- Occupations: Television, film, theatre composer

= Kim Oler =

Kim Oler is an American television and theatrical composer. He is a member of the BMI and Dramatists Guild.

==Positions held==
- Composer on Little Women (2005) Pets!, When the Cookie Crumbles, The Secret Garden, Class Clown, Harriet the Spy and Babes in Toyland, All My Children, As the World Turns, The Tracey Ullman Show, and The Guiding Light.
- Orchestrator on The Hanoi Hilton (1987)

==Work with Alison Hubbard==
Although composer Kim Oler and lyricist Alison Hubbard's songwriting work on the musical adaptation of Little Women won them a Richard Rodgers Development Award from the American Academy of Arts and Letters in 1998, the musical did not make it to Broadway. They left the show in April 2000, and began work on other musical theatre projects at the BMI Lehman Engel Musical Theatre Workshop in New York, including a musical version of Arthur Wing Pinero's The Enchanted Cottage with librettist Thomas Edward West. This musical was chosen for development in the National Association of Musical Theatre 2003 Festival of New Musicals in New York, and was subsequently produced at the Spirit of Broadway Theatre in Norwich, CT.

In 2003 Oler and Hubbard were asked by lyricist/librettist Sean Hartley, perhaps best known for his work on the musical Cupid and Psyche, to help him arrange a Spring concert with musical material from various winners of the Richard Rodgers Award. Hartley had been impressed by their songs from Little Women. Broadway producer turned-community theatre producer John Wulp listened to Oler and Hubbard's original songs, and asked for the two to put their version together with bookwriter Hartley. It was produced in Wulp's North Haven Island community/educational theatre, where it ran for sixteen performances in 2006. Kim Oler, Alison Hubbard and Sean Hartley's Little Women is published by Theatrical Rights Worldwide, and has been produced throughout the United States, in Canada and Australia.

After contacting Raymond de Felitta, the director/screenwriter of the 2000 independent film Two Family House, Oler and Hubbard worked on a musical version of the film, with de Felitta serving as the librettist. The musical, called Buddy's Tavern, was chosen for the 2004 ASCAP/Disney Workshop in New York City. It won the Richard Rodger's Development Award in 2010, was developed in the 2012 Eugene O'Neill Musical Theatre Conference in Waterford, CT, and received a production workshop at the York Theatre in New York in 2013, starring Alexander Gemignani and Laura Osnes.

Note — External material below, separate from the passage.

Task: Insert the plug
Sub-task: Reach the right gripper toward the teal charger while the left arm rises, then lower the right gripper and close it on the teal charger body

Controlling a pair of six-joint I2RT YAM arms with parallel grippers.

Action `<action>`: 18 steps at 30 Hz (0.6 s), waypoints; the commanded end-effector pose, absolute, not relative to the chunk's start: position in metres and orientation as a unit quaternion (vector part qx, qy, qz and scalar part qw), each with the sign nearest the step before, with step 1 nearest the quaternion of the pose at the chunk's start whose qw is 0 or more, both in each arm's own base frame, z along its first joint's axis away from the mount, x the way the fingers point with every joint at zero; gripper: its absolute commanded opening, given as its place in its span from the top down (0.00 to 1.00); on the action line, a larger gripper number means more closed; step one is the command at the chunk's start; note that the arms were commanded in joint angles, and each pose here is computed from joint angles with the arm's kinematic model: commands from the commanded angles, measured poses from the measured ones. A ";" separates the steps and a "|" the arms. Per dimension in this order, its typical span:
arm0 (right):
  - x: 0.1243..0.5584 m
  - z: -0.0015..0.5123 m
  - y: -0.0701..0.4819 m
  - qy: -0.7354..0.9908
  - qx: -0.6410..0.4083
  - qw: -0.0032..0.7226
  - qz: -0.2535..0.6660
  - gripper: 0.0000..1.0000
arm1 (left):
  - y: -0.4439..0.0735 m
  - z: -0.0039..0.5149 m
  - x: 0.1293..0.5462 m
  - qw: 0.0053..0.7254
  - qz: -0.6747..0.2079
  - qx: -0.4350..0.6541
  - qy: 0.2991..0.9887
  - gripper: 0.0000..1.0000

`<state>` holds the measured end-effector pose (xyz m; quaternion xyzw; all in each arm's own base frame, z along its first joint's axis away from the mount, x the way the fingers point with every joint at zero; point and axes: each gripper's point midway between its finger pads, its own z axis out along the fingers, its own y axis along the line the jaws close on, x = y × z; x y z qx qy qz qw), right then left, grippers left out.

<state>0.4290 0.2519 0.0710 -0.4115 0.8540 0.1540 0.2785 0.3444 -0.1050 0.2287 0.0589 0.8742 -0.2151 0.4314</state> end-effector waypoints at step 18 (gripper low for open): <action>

==Awards and nominations==
Kim Oler has been nominated for four Daytime Emmy awards in the category Outstanding achievement in Music Direction and Composition for a Drama Series—for his original solo piano music and underscoring work on All My Children. He was nominated from 2002 to 2008, and won twice in 2003 and 2005. His two Emmy Awards were shared with Terry Walker, A.J. Gundell, Jerry Pilato, Dominic Messinger, Gary Kuo, Mike Renzi, John Wineglass, Brian Comotto, Loris Holland, Robbie Kondor, Ron Goodman, Brian Tarquin, Peter Fish, and Jim Klein. Oler's work on AMC also won two BMI Television Music Awards in those same years.

Kim Oler, lyricist Alison Hubbard and librettist Allan Knee together won a Richard Rodgers award in 1998 for their musical Little Women. Oler and Hubbard won another Richard Rodgers Development Award in 2010 for Buddy's Tavern.

Kim Oler also won the 2002 BMI Jerry Harrington Award for Outstanding Creative Achievement in the Musical Theater for his work on the musical version of The Enchanted Cottage. The following year he won the BMI Foundation's Jerry Bock Award for Sustained Creative Achievement.